_Required work_: Once you find the line with "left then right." in the data that follows, repeat it and every line after it exactly, through the line with "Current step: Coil".

_Given records_:
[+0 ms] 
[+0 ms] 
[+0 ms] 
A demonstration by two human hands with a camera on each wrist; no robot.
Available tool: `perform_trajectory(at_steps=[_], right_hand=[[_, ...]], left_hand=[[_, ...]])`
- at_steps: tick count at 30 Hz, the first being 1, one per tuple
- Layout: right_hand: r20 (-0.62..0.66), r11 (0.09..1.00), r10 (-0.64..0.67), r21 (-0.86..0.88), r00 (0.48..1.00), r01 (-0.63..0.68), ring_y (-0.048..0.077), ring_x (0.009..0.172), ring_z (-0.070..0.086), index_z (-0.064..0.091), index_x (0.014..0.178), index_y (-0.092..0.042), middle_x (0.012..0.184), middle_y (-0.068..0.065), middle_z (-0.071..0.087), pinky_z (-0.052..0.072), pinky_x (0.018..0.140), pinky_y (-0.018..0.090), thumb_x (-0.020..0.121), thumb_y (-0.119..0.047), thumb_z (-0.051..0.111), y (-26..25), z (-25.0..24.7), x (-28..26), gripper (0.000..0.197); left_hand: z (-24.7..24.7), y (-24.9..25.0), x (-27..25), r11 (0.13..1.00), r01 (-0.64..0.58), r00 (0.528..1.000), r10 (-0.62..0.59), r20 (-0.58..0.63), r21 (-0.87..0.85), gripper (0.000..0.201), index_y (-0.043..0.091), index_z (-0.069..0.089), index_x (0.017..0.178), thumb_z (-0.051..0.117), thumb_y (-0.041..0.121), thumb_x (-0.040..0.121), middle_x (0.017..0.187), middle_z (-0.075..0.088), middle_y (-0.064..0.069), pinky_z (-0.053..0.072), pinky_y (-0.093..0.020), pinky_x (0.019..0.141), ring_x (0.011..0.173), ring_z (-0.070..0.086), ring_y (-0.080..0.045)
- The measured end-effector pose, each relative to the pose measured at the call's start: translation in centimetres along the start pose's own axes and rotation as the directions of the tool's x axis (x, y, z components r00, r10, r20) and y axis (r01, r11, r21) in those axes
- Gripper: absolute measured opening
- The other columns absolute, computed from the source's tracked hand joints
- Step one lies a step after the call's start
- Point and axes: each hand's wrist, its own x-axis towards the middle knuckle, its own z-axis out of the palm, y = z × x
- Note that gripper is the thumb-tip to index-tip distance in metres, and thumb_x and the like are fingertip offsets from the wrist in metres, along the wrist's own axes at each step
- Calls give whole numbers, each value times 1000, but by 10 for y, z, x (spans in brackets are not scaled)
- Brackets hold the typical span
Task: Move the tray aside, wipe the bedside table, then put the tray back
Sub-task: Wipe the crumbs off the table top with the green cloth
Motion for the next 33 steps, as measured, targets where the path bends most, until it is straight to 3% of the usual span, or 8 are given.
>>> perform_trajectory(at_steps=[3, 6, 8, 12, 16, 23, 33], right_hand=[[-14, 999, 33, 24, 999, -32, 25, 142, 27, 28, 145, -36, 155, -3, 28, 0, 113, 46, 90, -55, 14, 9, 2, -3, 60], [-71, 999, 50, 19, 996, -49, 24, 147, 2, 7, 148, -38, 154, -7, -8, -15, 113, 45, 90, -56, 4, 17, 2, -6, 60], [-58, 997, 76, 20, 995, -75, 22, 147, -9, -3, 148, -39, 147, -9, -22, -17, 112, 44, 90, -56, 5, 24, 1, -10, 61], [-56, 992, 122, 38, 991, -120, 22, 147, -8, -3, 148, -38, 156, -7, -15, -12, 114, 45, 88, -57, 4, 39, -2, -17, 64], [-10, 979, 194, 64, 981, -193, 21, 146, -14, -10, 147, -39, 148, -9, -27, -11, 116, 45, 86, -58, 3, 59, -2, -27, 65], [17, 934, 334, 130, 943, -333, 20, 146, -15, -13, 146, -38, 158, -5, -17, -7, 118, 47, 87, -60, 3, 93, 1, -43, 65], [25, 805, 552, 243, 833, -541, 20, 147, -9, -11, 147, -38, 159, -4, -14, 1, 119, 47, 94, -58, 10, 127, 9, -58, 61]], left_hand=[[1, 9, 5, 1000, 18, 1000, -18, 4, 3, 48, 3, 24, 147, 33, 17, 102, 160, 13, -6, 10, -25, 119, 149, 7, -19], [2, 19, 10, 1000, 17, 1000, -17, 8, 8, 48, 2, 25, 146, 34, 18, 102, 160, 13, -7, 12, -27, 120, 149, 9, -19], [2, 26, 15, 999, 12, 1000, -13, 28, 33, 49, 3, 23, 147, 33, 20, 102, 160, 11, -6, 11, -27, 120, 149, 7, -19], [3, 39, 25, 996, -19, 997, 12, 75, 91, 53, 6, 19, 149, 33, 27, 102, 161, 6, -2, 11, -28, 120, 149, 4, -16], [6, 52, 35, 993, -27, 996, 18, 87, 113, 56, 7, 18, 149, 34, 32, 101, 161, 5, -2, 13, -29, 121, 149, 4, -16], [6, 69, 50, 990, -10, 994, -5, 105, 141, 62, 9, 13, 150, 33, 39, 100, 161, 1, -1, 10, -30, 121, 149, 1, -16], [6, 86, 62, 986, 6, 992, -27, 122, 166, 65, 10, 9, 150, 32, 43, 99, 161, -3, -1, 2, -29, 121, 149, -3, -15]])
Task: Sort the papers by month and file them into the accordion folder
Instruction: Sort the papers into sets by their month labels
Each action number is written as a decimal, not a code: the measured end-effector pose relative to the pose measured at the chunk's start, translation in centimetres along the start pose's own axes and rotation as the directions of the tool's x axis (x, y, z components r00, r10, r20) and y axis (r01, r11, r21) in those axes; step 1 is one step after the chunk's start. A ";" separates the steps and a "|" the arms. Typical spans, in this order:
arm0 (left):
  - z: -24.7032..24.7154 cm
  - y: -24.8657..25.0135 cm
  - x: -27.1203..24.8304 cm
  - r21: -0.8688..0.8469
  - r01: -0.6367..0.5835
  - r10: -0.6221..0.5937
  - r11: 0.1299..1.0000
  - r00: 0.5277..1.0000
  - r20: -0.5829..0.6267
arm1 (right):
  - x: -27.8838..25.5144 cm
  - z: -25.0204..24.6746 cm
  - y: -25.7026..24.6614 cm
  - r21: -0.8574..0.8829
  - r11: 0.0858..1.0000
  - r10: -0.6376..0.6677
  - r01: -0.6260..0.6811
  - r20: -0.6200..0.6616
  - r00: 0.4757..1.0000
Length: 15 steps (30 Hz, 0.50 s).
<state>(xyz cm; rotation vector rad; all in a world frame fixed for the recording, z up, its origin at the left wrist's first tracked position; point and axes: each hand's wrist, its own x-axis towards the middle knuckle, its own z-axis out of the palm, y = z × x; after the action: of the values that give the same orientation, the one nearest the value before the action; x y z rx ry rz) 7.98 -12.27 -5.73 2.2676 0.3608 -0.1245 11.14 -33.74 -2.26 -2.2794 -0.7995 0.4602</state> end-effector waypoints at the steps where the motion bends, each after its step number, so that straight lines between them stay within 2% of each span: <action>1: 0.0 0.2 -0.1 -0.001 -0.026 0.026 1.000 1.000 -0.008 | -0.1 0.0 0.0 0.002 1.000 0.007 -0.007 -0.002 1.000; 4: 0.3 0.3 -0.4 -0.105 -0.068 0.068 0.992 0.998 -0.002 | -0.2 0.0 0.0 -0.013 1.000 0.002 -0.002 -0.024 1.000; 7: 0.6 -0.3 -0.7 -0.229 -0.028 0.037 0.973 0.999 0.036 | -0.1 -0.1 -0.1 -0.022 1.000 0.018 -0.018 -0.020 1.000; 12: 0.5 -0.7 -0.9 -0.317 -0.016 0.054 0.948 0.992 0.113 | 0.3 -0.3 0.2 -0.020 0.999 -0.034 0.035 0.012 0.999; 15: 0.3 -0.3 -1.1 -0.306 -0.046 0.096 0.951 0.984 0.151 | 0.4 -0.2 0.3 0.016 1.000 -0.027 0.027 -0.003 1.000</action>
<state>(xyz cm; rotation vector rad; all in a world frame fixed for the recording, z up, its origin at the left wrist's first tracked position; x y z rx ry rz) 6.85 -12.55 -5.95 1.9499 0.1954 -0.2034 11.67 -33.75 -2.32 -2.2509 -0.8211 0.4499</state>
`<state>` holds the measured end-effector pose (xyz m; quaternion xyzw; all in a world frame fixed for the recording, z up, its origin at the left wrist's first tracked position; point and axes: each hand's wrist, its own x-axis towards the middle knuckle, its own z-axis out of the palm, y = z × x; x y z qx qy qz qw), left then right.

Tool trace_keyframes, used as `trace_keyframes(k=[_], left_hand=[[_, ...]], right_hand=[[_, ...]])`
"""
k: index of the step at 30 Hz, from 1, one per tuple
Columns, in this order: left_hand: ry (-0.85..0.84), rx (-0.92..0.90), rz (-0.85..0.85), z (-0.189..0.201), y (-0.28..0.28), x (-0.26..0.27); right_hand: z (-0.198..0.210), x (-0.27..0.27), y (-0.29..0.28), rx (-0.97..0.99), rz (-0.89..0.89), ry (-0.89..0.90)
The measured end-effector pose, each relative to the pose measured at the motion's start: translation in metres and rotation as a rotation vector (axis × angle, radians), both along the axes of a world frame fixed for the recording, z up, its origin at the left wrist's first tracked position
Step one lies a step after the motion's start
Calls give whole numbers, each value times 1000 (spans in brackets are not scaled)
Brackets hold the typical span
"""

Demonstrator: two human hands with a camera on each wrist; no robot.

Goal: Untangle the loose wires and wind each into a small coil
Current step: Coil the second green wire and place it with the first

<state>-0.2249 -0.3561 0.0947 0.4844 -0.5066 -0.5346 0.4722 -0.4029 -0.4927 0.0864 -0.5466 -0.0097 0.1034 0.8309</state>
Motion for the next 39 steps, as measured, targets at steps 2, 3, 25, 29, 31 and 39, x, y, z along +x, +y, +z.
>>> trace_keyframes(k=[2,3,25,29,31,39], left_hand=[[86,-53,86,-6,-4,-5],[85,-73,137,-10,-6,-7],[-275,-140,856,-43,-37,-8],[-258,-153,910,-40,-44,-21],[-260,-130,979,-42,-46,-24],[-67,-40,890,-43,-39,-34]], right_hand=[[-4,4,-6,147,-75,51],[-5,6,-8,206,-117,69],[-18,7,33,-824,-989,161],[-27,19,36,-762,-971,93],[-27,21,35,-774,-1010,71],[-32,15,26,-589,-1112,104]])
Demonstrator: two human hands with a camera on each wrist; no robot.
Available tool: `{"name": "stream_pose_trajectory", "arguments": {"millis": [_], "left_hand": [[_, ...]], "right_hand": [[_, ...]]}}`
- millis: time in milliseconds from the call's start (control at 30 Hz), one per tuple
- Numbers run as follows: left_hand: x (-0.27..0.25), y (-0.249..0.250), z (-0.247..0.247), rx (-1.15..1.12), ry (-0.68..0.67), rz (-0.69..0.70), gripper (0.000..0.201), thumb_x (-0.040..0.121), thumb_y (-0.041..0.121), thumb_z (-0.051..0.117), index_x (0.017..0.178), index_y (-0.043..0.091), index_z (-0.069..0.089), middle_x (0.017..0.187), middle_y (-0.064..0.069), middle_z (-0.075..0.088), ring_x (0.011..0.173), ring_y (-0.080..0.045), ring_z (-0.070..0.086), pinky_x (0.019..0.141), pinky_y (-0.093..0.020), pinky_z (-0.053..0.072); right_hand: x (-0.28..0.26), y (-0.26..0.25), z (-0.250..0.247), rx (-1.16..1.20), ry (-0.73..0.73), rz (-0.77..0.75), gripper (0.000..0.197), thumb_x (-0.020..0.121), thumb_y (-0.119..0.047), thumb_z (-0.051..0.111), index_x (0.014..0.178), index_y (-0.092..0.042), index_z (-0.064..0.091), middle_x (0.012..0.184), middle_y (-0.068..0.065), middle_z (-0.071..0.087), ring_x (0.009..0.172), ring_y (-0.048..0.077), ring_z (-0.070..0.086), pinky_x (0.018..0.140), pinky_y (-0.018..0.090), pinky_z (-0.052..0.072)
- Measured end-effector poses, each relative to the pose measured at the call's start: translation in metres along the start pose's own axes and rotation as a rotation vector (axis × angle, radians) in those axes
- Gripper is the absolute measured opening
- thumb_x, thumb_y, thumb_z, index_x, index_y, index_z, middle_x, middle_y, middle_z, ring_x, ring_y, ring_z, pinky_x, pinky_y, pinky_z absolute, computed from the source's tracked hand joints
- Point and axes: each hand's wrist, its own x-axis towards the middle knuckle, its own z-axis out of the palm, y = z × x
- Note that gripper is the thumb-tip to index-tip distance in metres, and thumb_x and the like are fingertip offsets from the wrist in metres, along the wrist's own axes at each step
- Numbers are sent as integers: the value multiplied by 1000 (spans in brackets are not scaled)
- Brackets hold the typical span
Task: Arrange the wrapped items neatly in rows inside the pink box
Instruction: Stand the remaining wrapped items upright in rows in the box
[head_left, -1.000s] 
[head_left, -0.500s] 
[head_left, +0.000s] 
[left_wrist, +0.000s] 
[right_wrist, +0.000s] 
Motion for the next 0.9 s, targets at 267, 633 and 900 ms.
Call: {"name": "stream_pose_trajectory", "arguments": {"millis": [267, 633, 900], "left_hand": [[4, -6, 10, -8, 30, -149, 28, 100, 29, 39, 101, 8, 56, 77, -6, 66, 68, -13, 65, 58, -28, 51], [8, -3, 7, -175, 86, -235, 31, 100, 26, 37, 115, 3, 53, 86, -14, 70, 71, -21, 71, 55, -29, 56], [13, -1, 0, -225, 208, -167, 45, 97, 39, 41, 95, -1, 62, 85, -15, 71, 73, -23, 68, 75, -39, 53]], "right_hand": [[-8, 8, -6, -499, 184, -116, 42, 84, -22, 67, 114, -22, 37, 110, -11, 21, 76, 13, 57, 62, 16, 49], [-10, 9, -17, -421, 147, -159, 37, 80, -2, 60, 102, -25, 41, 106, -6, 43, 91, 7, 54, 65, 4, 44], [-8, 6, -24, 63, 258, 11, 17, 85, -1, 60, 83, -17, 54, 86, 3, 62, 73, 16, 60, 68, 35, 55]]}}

_Response to the exercise_:
`<state>` holds the measured end-effector pose (xyz m; quaternion xyzw; all in a world frame fixed for the recording, z up, its origin at the left wrist's first tracked position; point and axes: each hand's wrist, its own x-axis towards the middle knuckle, its own z-axis out of the palm, y = z × x; x y z qx qy qz qw), left then right.

Tool trace_keyframes, used as `trace_keyframes(k=[_], left_hand=[[_, ...]], right_hand=[[_, ...]])`
"""
k: index of the step at 30 Hz, from 1, one per tuple
Columns, in this order: left_hand: ry (-0.85..0.84), rx (-0.92..0.90), rz (-0.85..0.85), z (-0.189..0.201), y (-0.28..0.28), x (-0.26..0.27); right_hand: z (-0.198..0.210), x (-0.27..0.27), y (-0.29..0.28), rx (-0.97..0.99), rz (-0.89..0.89), ry (-0.89..0.90)
The measured end-effector pose, each relative to the pose measured at the motion's start: translation in metres and rotation as a rotation vector (axis × angle, radians), both along the axes of a world frame fixed for the recording, z up, its origin at the left wrist's first tracked position
Step one lies a step after the motion's start
Calls give whole numbers, each value times 1000 (spans in brackets are not scaled)
Brackets hold the typical span
"""

Demonstrator: two human hands with a camera on each wrist; no robot.

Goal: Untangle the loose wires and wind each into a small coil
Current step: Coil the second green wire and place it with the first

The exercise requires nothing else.